Now, if you are a reader who likes closure, who wants to know exactly what happened, you are not going to get it in this book, not specifically anyhow, but you will, if you read the clues, know what life was like in that family, at least what it was like for Glory/Francesca. You will know that she loved her mother, and wanted her mother’s approval, but that she had other attitudes and other feelings that were clearly not in accord with her mother’s. We are given enough “scenes” involving her mother (directly or indirectly) to tell us all we need to know. A particularly excruciating example is when Glory is cruelly bullied by her school “peers” (one can’t say “mates” in the context) because of her mother’s views. (Where her father, an academic in pediatrics and a creationist, stood in all this is unclear. He’s there in the book, but we see little active parenting from him.)

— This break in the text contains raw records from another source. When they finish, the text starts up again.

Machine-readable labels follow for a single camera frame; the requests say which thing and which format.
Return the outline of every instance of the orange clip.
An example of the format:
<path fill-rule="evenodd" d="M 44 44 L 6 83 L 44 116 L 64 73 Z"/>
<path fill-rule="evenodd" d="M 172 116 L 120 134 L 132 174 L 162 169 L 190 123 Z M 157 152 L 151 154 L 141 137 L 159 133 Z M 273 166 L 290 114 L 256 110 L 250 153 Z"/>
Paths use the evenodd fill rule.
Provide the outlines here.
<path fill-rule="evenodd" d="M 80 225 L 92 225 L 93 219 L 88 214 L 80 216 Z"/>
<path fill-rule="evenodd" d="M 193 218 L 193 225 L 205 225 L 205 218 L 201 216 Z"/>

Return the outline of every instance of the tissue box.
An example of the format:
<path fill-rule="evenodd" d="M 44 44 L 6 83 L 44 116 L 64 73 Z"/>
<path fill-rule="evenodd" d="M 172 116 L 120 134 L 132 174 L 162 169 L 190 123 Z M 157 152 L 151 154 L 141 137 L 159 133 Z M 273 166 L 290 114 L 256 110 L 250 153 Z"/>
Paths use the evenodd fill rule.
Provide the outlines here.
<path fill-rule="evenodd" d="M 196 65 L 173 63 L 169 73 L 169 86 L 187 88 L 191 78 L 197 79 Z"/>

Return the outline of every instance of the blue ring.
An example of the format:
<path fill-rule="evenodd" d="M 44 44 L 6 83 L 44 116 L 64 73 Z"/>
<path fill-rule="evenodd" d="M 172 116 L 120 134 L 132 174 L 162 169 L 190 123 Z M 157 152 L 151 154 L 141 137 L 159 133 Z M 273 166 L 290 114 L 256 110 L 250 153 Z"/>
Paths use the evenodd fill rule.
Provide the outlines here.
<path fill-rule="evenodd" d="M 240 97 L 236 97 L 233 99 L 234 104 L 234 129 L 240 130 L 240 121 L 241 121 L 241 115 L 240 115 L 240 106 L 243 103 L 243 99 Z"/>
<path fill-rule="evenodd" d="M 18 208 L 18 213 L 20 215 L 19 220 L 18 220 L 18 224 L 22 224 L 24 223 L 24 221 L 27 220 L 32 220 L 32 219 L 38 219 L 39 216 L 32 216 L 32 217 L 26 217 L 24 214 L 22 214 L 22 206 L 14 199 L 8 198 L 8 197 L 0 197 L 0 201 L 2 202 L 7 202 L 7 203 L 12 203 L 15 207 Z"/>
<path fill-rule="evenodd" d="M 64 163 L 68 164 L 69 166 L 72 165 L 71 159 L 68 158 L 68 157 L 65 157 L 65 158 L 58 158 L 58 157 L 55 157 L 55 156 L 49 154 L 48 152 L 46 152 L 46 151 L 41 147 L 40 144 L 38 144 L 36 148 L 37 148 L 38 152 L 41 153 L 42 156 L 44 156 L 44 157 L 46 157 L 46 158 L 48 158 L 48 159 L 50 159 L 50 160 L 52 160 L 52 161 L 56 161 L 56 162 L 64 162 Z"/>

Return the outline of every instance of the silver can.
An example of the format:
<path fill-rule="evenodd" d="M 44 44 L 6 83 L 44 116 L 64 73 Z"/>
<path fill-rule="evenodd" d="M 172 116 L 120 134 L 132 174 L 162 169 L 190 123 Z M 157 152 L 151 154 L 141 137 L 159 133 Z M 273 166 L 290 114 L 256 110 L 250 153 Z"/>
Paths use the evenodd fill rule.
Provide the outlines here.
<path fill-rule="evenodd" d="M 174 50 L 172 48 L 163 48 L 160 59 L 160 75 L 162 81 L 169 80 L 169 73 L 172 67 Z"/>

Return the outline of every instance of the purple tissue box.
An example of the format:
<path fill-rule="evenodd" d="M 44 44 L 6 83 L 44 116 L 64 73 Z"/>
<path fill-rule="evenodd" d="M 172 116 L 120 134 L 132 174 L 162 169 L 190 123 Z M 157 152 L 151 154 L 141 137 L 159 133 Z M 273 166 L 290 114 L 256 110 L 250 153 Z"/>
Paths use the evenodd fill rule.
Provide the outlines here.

Oh dear, I have so much to say on this book that I could easily turn this post into an essay, so I will finish here. I thoroughly enjoyed this book … on multiple levels. The writing is good, comprising many of the things that appeal to me – wordplay, lovely rhythm, effective imagery (such as the “tongue” motif). The story is easy to follow, despite changes in voice and chronology (as we flip backwards and forwards from childhood to MotherJoy/Angel’s old age). There are universals about love and forgiveness (real and wished for) between parents and children. And, there is love for books (in all their glory!):
Books show us how to love, really love body to body between the pages. Love perhaps where we’ve never loved before. That’s what Glory hopes.
Reading changes things …
… as, I suspect for Rendle-Short, does writing!
Bite your tongue
North Melbourne: Spinifex Press, 2011
(Review copy supplied by Spinifex Press.)
Review to count towards the Australian Women Writers 2012 Reading and Reviewing Challenge.